- Theatrical release poster
- Directed by: Terence Fisher
- Written by: Richard H. Landau
- Based on: The Last Race by Jon Manchip White
- Starring: Richard Conte Mari Aldon Peter Illing
- Cinematography: Walter J. Harvey Len Harris
- Edited by: Bill Lenny
- Music by: Leonard Salzedo
- Production company: Hammer Film Productions
- Distributed by: Exclusive Films Lippert Pictures (US)
- Release date: 27 December 1954 (UK);
- Running time: 79 minutes (UK) 69 minutes (US)
- Country: United Kingdom
- Language: English

= Mask of Dust =

1954 British film by Terence Fisher

Mask of Dust is a 1954 British second feature motor racing drama film directed by Terence Fisher and starring Richard Conte, Mari Aldon, George Coulouris and Peter Illing. It was written by Richard H. Landau based on the 1953 novel The Last Race by Jon Manchip White. Jimmy Sangster was production manager, J. Elder Wills was art director and Phil Leakey handled Makeup. Filming ran from 25 March 1954 until 8 May 1954. The film was trade shown on 23 Nov., and released on 27 December in the UK. It was released in January 1955 in the United States by Lippert Pictures retitled A Race for Life.

==Plot==
A freestyle racing driver must choose between his love for racing, and his wife. His friend's accident will help him to choose, and his loyal ways will get him a new friend – his main rival.

==Cast==
- Richard Conte as Peter Wells
- Mari Aldon as Patricia Wells
- Peter Illing as Tony Bellario
- Alec Mango as Guido Rosetti
- James Copeland as Johnny Jackson
- George Coulouris as 'Pic' Dallapiccola
- Meredith Edwards as Laurence Gibson
- Edwin Richfield as reporter in lounge
- Richard Marner as Hans Brecht
- Tim Turner as Alvarez
- Jeremy Hawk as Martin
- Stirling Moss as himself
- Reg Parnell as Reg Parnell
- John Cooper as John Cooper
- Alan Brown as Alan Brown
- Leslie Marr as Leslie Marr
- John Welsh as priest
- Paul Carpenter as racetrack announcer
- Raymond Baxter as racetrack announcer

==Production==
The film was produced by Hammer Films at the company's Bray Studios, with sets designed by the art director J. Elder Wills.

==Critical response==
Monthly Film Bulletin said "Skilful use of newsreel material in the actual racing sequences raises this routine story slightly above the average.
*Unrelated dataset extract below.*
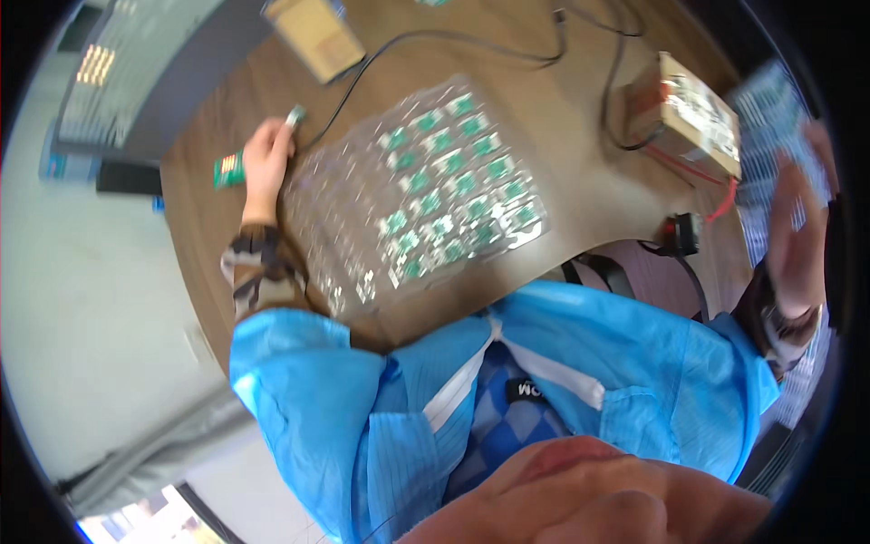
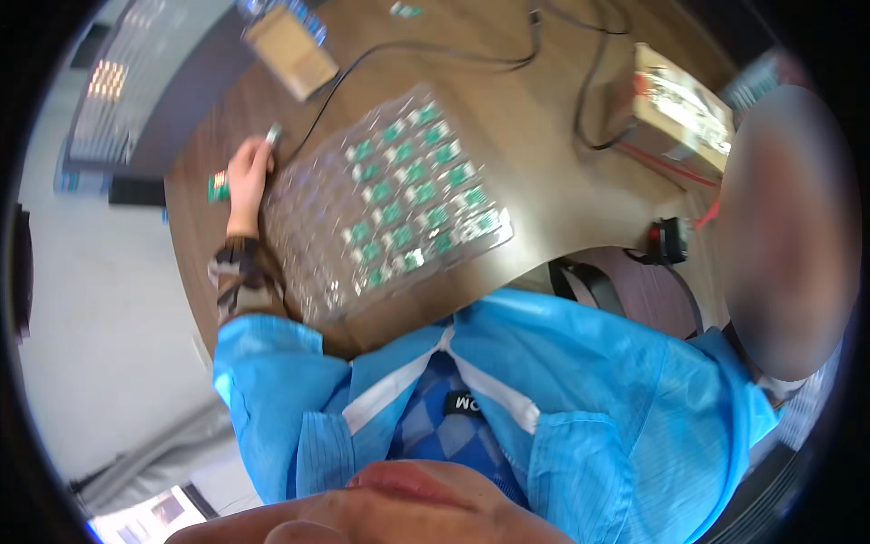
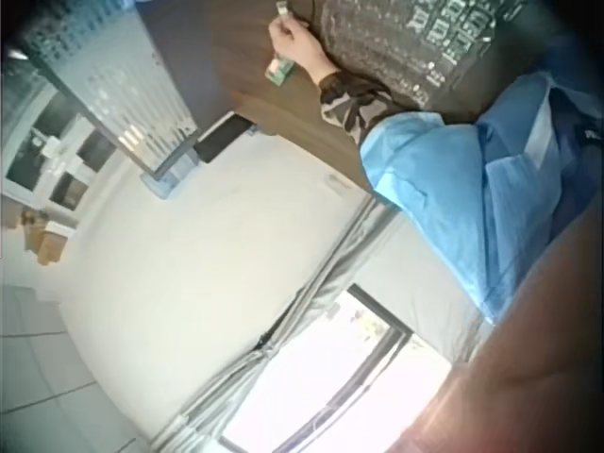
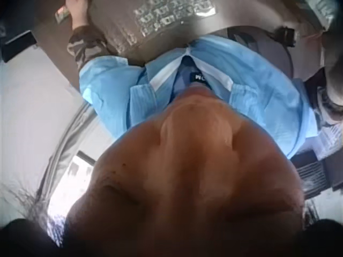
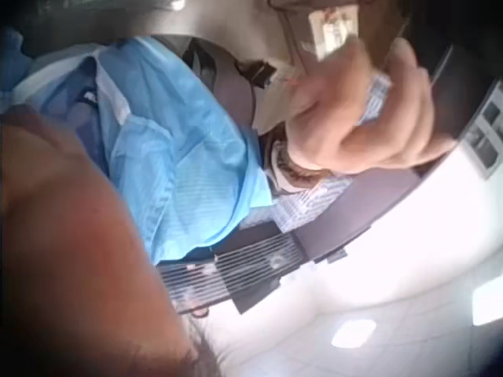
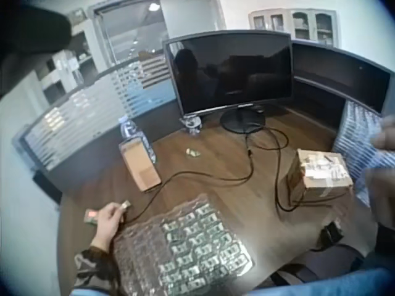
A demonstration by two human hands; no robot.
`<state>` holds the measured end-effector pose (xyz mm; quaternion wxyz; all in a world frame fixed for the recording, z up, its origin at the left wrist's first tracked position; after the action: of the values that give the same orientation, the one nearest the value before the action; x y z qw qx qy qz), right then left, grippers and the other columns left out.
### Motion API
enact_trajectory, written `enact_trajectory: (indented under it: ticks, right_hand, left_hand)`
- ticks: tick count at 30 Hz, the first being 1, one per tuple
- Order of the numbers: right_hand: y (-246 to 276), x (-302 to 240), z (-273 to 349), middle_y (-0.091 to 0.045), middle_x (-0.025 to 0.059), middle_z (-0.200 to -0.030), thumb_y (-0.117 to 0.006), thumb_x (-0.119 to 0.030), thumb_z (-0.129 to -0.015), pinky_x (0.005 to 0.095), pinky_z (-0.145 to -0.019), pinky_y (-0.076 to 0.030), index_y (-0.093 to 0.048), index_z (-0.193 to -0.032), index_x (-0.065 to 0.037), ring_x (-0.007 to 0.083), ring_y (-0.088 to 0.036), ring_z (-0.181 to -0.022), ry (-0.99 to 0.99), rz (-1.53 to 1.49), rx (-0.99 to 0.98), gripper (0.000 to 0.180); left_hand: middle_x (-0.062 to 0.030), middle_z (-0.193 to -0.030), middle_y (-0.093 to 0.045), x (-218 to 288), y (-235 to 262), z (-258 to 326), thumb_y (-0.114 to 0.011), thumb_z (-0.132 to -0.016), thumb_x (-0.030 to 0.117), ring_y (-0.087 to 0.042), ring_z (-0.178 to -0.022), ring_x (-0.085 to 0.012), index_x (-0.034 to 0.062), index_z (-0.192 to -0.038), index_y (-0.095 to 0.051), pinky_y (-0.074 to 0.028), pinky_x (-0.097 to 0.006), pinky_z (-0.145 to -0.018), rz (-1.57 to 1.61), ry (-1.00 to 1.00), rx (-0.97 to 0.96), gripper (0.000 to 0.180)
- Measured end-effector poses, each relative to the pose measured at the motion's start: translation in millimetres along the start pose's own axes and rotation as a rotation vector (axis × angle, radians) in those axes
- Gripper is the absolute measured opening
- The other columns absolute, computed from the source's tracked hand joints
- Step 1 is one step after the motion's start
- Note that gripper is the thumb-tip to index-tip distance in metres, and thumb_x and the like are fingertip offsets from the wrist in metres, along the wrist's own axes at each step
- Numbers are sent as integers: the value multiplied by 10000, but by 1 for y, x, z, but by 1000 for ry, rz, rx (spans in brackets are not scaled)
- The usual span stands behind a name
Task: Sorting small green printed circuit boards (PCBs) and placing them into a plastic organizer tray.
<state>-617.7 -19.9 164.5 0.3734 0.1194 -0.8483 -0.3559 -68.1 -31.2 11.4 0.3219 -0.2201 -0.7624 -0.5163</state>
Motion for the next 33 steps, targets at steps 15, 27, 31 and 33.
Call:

Shots of racing at Crystal Palace, Silverstone and Le Mans are effectively put together, giving some excitement and realism to this part of the film. In contrast, the familiar squabbles and domestic difficulties of Wells and his wife take on a decidedly hollow look. The playing on the whole is adequate, but the cast sems resigned to the fact that the cars are the real stars"
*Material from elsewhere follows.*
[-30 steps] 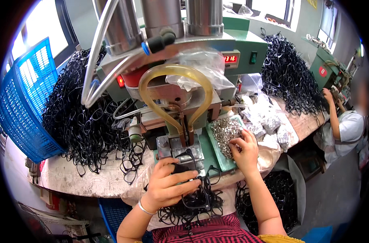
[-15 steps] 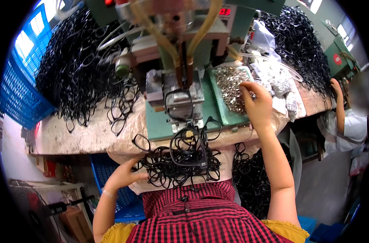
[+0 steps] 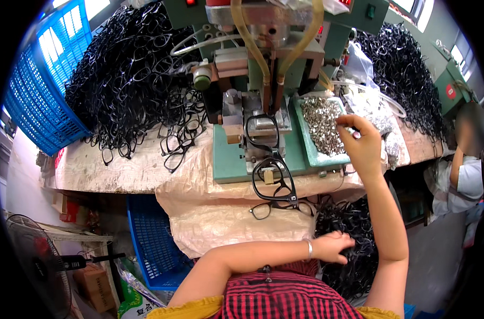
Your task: The person repeatedly picks up black eyeglass frames and small metal components, places them into a press machine, and removes the assembled units. The process is continuous and repetitive, with the person handling frames and components one at a time.
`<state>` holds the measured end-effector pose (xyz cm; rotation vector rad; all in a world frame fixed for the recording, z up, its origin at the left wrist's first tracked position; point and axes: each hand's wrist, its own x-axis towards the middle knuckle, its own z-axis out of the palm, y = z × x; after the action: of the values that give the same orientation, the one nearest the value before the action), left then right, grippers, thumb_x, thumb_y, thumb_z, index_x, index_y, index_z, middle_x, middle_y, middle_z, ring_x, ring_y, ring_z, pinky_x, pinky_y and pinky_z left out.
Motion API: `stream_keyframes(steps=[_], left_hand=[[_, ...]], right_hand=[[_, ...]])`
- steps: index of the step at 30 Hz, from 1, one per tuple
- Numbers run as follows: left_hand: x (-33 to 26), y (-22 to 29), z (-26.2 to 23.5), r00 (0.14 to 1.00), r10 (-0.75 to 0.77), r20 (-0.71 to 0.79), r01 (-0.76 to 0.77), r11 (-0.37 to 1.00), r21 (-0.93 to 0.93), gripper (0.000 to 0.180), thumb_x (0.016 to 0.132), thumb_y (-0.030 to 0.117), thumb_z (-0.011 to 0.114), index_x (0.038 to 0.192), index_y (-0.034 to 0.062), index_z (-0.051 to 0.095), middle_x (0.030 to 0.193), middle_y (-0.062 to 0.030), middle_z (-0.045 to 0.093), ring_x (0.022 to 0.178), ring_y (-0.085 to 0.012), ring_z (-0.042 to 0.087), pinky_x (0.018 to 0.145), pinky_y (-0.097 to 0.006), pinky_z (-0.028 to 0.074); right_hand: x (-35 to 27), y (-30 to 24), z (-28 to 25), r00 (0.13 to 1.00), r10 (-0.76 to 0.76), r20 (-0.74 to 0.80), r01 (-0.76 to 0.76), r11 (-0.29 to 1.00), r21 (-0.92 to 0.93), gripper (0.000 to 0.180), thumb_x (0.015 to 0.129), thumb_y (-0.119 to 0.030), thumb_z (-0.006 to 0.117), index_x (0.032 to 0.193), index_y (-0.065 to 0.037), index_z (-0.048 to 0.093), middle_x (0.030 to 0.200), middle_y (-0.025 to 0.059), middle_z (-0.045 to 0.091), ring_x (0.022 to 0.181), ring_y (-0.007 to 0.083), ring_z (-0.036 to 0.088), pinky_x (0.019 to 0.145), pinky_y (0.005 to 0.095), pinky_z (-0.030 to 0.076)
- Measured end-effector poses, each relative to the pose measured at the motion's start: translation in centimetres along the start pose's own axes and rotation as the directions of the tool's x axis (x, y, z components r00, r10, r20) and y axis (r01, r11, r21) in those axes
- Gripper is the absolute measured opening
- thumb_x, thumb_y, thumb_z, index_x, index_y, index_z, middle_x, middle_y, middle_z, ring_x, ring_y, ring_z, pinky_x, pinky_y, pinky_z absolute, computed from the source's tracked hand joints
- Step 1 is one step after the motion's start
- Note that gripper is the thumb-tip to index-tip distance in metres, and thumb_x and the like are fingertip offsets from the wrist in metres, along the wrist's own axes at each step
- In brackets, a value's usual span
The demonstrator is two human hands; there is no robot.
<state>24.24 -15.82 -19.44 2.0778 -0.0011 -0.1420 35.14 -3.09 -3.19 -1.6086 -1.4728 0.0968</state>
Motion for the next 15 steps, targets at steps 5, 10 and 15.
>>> stream_keyframes(steps=[5, 10, 15], left_hand=[[-8.6, 0.3, -3.8, 0.99, 0.105, 0.089, -0.104, 0.994, -0.018, 0.047, 0.086, 0.026, 0.068, 0.125, 0.0012, 0.061, 0.129, -0.0207, 0.06, 0.119, -0.0368, 0.055, 0.1, -0.043, 0.046], [-27.4, 2.2, -19.8, 0.907, -0.404, -0.119, 0.354, 0.885, -0.303, 0.02, 0.093, 0.015, 0.07, 0.106, 0.001, 0.073, 0.105, -0.0095, 0.074, 0.096, -0.0178, 0.069, 0.084, -0.029, 0.054], [-32.1, -2.1, -25.5, 0.054, -0.038, -0.998, 0.893, 0.45, 0.032, 0.019, 0.083, 0.021, 0.075, 0.083, 0.0035, 0.069, 0.084, -0.0138, 0.07, 0.075, -0.0322, 0.066, 0.065, -0.04, 0.05]], right_hand=[[-2.6, 3.4, -0.1, 0.997, 0.023, -0.079, -0.025, 0.999, -0.023, 0.013, 0.079, -0.001, 0.071, 0.091, -0.002, 0.073, 0.086, 0.0105, 0.07, 0.083, 0.0232, 0.066, 0.079, 0.032, 0.049], [-3.7, 0.1, 0.2, 0.988, 0.139, -0.068, -0.118, 0.959, 0.257, 0.013, 0.075, 0.004, 0.073, 0.088, -0.001, 0.073, 0.087, 0.0077, 0.071, 0.085, 0.0205, 0.066, 0.081, 0.0322, 0.05], [1.3, -6.3, 4.7, 0.998, -0.004, -0.066, 0.037, 0.861, 0.508, 0.024, 0.075, 0.0, 0.074, 0.099, -0.001, 0.07, 0.094, 0.0093, 0.07, 0.088, 0.0193, 0.068, 0.08, 0.0303, 0.052]])
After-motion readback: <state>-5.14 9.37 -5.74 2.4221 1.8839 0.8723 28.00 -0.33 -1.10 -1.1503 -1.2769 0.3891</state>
In British Sound Films: The Studio Years 1928–1959 David Quinlan rated the film as "average", writing: "Servicable drama with well-integrated racing sequences."
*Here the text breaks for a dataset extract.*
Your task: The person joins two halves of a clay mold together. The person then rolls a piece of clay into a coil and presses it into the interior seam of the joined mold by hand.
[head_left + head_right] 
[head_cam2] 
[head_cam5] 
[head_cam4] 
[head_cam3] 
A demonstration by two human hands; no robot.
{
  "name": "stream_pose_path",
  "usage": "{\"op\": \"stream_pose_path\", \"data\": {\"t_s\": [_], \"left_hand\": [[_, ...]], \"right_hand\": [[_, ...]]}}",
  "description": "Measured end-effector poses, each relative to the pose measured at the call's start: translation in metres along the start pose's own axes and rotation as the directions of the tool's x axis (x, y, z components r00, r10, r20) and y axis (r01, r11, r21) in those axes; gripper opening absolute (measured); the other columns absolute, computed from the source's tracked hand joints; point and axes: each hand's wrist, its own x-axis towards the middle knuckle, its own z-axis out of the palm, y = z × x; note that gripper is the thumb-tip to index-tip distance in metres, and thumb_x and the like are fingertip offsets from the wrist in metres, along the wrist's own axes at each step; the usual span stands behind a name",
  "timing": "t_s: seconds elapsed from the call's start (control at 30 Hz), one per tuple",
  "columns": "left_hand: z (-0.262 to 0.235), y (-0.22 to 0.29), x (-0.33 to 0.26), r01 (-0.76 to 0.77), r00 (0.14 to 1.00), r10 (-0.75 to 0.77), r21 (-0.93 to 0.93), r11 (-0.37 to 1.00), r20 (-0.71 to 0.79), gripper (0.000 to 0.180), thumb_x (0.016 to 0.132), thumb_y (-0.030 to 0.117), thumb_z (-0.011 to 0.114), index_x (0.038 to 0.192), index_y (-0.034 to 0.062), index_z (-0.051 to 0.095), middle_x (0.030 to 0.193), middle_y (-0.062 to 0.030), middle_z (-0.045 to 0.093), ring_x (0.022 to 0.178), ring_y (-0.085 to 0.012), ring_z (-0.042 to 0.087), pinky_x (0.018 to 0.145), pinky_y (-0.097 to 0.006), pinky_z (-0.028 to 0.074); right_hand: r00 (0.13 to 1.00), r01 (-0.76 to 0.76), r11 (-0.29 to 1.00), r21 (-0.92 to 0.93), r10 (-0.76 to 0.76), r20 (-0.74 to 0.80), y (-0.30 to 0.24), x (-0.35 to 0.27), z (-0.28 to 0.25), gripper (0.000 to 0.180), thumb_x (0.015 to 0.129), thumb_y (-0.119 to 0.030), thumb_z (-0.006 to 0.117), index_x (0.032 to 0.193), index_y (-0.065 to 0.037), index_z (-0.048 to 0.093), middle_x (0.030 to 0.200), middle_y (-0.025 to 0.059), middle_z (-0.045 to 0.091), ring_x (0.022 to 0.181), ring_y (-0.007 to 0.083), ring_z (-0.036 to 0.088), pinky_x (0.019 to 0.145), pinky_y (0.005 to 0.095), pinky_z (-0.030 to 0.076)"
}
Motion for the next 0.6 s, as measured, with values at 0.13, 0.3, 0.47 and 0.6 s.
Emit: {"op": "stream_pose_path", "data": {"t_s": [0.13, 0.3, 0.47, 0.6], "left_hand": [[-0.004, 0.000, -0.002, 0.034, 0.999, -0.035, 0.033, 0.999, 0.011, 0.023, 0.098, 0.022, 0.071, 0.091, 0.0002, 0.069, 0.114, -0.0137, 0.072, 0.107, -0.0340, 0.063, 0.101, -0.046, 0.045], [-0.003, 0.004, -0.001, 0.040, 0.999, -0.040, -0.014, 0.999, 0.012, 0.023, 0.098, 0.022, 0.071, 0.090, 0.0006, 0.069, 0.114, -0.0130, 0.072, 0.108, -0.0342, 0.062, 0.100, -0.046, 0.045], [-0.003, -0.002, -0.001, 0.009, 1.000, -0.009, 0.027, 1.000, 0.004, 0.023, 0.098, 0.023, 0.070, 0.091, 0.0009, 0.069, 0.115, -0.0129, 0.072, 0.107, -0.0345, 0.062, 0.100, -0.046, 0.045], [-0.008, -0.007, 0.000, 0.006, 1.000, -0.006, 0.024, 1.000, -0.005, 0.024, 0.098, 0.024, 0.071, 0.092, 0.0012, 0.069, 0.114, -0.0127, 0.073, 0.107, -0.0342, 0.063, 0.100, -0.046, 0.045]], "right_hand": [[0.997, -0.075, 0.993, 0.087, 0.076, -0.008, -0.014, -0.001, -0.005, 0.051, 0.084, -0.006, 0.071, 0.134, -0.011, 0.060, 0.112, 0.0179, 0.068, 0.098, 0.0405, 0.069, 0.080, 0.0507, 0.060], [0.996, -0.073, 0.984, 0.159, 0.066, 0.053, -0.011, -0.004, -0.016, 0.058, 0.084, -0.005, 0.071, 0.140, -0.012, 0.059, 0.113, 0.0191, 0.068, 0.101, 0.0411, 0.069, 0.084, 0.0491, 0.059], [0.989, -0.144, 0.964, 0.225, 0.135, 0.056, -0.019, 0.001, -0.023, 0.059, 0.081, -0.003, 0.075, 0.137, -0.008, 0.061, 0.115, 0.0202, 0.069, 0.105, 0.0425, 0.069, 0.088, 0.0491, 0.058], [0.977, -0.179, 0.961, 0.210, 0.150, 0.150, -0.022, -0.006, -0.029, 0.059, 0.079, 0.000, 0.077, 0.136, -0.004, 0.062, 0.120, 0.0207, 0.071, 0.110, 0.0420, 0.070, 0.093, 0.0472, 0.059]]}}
The Radio Times Guide to Films gave the film 1/5 stars, writing: "Hammer's American partner imposed a Hollywood scriptwriter and sent over not one, but two minor US stars for this cheap action drama. British racing drivers such as Stirling Moss appear as themselves and double for lead Richard Conte and other players in this cliché-ridden tale. The intercut footage of real races shows up the artificiality."